The boy, ashamed of his own behavior, explained his so far unsuccessful quest for the cheekbone, and how he was in an emotional time of his life. One of the rats had overheard one of the passengers conversing with a cheekbone, "I saw it leaving on refueling dock 1234… it was quite beautiful!"
HOPE HOPE hope HOPE HOPE
Like a tornado around the boy spinning and spinning...
After some time, the ship arrived at port 1234 for refueling. The boy had put on a bit of weight since his departure and could no longer squeeze through the opening of the cargo deck. Time was running out and so the rat king commanded that the rats gnaw an opening for the boy’s escape. Although the rats were outraged at being subjected to such, "termite like behavior," the rats obliged and the boy escaped. He thanked the rats for all they had done and headed out.
The boy was surrounded by dark-yellow sand, the color of which reminded him of the urine he was currently relieving. A camel happened to be walking by so the boy quickly took hold of its neck for leverage and lunged himself onto his smelly companion.
At last he had arrived at the city where he could just feel the cheekbones presence.
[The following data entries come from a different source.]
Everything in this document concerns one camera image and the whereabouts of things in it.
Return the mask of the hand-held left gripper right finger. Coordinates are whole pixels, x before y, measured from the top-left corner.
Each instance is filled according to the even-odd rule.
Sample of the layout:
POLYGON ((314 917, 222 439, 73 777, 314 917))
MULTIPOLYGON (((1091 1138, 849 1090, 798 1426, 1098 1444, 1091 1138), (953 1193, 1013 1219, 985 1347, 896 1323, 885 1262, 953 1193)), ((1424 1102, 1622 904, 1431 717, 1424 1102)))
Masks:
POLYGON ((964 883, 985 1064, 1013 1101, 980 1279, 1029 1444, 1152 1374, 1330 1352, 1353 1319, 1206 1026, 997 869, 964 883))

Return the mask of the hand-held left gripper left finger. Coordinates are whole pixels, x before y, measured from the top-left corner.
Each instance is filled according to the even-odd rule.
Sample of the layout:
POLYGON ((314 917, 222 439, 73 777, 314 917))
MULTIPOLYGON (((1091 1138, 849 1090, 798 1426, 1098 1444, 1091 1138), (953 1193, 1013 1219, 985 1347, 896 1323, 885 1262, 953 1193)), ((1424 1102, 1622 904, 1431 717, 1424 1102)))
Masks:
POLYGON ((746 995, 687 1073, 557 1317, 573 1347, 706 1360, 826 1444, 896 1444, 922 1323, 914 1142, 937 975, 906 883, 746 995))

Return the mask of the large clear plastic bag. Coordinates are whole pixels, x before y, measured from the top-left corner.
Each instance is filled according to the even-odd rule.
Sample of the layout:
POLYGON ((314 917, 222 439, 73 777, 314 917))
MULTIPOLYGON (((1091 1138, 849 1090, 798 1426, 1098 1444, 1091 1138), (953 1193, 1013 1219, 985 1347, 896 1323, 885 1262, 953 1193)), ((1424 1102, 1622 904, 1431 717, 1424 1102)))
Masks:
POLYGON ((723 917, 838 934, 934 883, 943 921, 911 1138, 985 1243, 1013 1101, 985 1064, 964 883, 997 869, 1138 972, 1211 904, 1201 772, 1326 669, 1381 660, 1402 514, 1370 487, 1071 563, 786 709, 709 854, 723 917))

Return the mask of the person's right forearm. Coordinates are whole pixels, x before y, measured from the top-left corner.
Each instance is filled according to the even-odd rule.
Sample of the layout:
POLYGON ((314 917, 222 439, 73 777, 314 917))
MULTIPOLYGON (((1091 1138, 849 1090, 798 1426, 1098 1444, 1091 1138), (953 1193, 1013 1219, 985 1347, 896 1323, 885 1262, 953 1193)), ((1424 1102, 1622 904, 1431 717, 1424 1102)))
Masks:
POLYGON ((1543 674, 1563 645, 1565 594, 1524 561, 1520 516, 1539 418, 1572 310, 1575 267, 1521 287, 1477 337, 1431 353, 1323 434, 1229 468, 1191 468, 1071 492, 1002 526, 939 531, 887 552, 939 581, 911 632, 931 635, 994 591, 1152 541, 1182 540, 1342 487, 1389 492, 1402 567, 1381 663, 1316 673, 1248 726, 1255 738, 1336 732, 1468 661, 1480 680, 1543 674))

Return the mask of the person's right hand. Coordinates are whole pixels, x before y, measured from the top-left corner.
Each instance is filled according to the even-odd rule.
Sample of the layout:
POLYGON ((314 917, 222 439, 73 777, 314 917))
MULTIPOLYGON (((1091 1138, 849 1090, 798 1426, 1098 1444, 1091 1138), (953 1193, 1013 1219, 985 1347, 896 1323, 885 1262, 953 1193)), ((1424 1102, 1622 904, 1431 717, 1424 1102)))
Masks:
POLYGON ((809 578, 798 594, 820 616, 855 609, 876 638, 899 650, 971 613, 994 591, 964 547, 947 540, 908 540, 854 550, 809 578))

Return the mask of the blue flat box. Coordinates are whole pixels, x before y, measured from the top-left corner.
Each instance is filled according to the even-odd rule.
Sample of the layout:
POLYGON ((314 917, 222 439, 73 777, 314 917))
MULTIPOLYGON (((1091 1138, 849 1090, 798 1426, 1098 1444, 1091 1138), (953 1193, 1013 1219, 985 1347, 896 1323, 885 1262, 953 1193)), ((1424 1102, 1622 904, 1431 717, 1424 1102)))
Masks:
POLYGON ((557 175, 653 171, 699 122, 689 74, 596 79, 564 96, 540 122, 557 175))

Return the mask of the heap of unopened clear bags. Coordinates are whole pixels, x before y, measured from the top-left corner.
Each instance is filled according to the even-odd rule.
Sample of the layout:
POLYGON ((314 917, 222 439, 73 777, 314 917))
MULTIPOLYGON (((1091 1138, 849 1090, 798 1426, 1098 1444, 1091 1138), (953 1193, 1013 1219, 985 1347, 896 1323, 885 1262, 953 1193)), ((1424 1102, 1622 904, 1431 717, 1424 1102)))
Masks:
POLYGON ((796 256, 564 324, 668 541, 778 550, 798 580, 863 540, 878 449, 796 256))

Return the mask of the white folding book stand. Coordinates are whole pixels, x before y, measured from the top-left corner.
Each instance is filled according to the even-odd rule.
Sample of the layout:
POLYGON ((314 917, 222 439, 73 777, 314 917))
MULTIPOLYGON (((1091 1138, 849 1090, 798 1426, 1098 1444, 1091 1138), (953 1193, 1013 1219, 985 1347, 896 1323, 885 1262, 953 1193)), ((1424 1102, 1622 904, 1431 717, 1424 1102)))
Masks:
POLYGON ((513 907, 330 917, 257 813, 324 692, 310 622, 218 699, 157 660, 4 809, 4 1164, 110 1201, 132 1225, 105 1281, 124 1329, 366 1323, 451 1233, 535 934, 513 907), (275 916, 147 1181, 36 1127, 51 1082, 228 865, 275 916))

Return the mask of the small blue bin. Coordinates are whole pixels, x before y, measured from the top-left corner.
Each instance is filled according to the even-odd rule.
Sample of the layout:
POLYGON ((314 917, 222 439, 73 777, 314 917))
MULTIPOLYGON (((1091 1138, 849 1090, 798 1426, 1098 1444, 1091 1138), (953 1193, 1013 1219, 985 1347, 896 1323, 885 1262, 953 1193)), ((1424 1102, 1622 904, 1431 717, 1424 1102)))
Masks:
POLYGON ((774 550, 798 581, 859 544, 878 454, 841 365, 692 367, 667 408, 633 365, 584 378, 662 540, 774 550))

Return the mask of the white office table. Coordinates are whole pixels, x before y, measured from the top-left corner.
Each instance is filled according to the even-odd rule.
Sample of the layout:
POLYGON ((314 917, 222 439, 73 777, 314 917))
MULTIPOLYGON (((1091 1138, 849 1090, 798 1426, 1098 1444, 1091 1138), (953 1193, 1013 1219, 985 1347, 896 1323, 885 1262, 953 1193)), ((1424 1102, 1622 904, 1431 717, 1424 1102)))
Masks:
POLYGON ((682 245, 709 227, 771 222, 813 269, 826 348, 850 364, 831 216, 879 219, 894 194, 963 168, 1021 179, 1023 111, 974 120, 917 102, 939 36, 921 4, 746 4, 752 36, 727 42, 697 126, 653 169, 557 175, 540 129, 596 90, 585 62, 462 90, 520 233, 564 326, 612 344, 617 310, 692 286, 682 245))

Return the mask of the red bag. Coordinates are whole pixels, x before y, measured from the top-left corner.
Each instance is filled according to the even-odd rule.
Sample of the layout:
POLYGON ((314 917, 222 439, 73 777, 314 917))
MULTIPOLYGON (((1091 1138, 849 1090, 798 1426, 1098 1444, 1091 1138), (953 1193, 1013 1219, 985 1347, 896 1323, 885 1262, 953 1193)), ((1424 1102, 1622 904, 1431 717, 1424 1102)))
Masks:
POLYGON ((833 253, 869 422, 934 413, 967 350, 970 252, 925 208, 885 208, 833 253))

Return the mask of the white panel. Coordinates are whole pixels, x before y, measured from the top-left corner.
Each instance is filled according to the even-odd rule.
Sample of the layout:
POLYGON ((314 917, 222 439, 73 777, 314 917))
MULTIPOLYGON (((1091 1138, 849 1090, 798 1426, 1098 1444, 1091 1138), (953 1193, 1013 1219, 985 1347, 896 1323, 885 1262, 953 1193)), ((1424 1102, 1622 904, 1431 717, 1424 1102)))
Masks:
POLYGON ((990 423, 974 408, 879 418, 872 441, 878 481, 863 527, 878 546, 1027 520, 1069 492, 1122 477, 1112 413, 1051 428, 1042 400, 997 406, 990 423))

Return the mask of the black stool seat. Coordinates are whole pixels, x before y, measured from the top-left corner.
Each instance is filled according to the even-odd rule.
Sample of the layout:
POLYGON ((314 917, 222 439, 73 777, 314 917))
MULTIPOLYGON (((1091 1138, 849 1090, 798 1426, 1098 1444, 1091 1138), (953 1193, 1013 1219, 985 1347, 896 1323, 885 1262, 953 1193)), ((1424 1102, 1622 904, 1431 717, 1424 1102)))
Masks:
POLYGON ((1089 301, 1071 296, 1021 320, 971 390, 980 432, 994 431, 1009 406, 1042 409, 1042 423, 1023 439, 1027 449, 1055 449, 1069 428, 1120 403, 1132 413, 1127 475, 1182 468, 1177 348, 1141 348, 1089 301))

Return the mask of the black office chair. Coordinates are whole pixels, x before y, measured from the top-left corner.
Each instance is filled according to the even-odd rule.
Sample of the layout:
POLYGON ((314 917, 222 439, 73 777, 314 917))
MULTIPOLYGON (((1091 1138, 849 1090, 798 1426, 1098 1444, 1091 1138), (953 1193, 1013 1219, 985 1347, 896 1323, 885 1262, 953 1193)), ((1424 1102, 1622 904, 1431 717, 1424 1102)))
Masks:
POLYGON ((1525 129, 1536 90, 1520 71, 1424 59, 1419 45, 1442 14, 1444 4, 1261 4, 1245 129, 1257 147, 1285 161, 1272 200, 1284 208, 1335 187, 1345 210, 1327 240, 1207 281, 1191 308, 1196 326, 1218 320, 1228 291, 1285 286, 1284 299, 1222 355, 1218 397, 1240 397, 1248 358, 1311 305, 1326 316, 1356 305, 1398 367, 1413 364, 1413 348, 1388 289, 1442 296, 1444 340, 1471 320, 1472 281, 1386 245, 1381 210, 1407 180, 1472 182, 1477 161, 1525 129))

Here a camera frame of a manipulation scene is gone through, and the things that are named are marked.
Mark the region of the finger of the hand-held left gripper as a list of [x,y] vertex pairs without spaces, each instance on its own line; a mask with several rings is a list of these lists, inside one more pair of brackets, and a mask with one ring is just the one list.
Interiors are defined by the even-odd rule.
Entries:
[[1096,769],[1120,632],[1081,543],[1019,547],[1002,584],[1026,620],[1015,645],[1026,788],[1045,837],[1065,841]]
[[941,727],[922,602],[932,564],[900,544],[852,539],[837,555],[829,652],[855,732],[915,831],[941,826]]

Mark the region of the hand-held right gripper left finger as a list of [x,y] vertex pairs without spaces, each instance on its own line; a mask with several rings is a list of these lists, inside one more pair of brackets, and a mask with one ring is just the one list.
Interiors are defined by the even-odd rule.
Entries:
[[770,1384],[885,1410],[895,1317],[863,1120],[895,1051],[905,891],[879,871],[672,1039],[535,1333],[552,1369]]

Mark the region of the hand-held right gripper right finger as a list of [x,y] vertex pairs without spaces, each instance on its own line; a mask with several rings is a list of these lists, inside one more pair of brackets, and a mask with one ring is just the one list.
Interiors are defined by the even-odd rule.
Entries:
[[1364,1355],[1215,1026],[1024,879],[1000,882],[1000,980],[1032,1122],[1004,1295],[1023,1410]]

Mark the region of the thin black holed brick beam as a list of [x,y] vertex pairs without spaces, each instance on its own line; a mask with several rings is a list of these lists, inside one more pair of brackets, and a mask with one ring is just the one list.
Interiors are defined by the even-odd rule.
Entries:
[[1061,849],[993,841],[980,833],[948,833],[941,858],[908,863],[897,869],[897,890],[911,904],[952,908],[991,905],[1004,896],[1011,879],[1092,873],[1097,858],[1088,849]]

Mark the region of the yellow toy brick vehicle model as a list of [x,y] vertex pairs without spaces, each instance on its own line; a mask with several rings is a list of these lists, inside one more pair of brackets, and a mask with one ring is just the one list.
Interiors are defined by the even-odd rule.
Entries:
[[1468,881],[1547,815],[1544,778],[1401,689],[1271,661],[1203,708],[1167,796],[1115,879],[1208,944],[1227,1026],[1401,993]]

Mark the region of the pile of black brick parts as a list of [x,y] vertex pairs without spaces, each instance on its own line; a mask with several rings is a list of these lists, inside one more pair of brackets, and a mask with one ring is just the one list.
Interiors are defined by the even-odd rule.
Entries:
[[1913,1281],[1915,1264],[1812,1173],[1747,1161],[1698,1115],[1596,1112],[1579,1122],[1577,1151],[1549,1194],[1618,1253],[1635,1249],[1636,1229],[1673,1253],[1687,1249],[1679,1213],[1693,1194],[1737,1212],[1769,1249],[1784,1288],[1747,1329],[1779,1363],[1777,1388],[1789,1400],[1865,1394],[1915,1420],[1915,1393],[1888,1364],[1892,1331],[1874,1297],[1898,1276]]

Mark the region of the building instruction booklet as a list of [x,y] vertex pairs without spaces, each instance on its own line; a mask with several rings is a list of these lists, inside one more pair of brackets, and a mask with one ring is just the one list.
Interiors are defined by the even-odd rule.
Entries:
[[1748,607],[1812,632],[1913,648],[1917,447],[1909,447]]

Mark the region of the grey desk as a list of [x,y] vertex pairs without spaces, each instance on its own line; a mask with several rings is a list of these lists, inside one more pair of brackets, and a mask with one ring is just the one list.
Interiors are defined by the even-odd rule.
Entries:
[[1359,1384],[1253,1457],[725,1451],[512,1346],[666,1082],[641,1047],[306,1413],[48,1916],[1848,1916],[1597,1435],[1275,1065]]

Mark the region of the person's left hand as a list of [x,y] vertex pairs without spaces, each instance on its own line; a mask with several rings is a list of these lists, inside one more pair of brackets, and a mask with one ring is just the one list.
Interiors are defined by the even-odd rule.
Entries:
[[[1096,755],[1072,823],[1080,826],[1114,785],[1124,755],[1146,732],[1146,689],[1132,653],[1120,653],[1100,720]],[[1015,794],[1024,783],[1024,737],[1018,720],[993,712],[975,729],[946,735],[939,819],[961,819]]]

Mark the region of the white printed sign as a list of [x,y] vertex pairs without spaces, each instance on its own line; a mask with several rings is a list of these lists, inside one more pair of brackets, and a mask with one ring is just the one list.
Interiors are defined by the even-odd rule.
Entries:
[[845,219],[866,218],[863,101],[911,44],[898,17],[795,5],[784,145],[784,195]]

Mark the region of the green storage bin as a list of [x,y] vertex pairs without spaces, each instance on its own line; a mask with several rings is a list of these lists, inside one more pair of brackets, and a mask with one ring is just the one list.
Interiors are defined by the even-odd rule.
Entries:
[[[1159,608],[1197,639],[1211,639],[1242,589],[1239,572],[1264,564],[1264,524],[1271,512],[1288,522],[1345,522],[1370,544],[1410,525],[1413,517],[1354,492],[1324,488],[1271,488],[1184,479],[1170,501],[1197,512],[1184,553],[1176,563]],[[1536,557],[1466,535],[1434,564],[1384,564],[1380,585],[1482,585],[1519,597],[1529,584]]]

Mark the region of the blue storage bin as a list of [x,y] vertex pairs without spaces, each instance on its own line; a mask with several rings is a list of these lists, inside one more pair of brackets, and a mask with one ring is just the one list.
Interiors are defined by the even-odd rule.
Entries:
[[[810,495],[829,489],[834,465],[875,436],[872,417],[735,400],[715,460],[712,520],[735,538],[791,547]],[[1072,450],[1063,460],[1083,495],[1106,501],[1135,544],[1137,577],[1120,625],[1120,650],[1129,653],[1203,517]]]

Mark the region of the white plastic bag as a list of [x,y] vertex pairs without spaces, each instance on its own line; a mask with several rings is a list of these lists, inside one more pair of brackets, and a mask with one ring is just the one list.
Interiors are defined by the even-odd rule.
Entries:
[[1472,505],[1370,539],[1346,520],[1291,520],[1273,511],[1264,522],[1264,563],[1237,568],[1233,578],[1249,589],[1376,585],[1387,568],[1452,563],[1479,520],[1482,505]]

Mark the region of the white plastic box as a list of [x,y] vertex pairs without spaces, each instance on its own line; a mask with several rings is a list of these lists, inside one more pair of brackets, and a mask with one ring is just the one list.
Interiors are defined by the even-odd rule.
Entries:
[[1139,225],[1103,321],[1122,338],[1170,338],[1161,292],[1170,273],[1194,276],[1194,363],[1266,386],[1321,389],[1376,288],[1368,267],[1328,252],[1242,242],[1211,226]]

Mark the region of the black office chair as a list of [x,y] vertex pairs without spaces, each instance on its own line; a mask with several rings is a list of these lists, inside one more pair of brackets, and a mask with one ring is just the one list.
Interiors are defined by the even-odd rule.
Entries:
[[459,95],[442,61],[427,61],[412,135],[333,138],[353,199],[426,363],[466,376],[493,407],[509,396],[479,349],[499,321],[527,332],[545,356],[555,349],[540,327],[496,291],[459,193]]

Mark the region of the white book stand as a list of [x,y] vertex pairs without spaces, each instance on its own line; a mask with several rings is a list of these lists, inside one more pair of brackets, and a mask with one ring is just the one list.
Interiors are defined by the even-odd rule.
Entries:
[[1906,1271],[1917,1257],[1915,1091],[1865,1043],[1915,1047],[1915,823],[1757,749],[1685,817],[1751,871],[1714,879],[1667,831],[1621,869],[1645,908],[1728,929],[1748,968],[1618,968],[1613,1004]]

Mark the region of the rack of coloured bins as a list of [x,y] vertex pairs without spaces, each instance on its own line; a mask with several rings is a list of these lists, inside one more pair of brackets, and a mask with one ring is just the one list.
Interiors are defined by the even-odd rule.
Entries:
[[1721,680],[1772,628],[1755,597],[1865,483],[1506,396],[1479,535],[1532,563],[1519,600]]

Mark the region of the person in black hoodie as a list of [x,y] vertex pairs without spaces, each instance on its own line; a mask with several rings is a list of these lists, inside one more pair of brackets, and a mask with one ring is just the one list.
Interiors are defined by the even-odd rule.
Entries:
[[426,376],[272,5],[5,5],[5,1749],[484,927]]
Rapture burst through his veins, his shoulders rolled back, his chest expanded as all his muscles contracted and there he stood no longer a boy but as a Titan! Galvanized by his awesome new strength he began to chase a Persian. He grabbed the hairy feline by the tail, spun it once around and slammed it into a dirty stonewall. "BEAST WHERE CAN I FIND THE CHEEKBONE? The Titan demanded. Now, the bemused cat had no idea what this ballistic boy was talking about. A rumor had it, that Weasel the Cat had kidnaped a most beautiful cheekbone and buried it somewhere. Having already died 8 times, and planning to use his last death to more properly serve Mohammad, he told the boy everything he knew about Weasle the Cat. Our good boy thanked the cat for his time and cooperation and headed down to where it had directed him. He followed a trail of fur to where the soil seemed to have been loosened and unearthed the cheekbone. He picked it up and began to cry as he noticed that his hand was as pale as the cheekbone itself. And so the way the ink slowly drips and fades from my pen as I finish this story, so too the poor boy turned pale, began to shiver, sat down and died.
PS-- And there is no such thing as soul mates.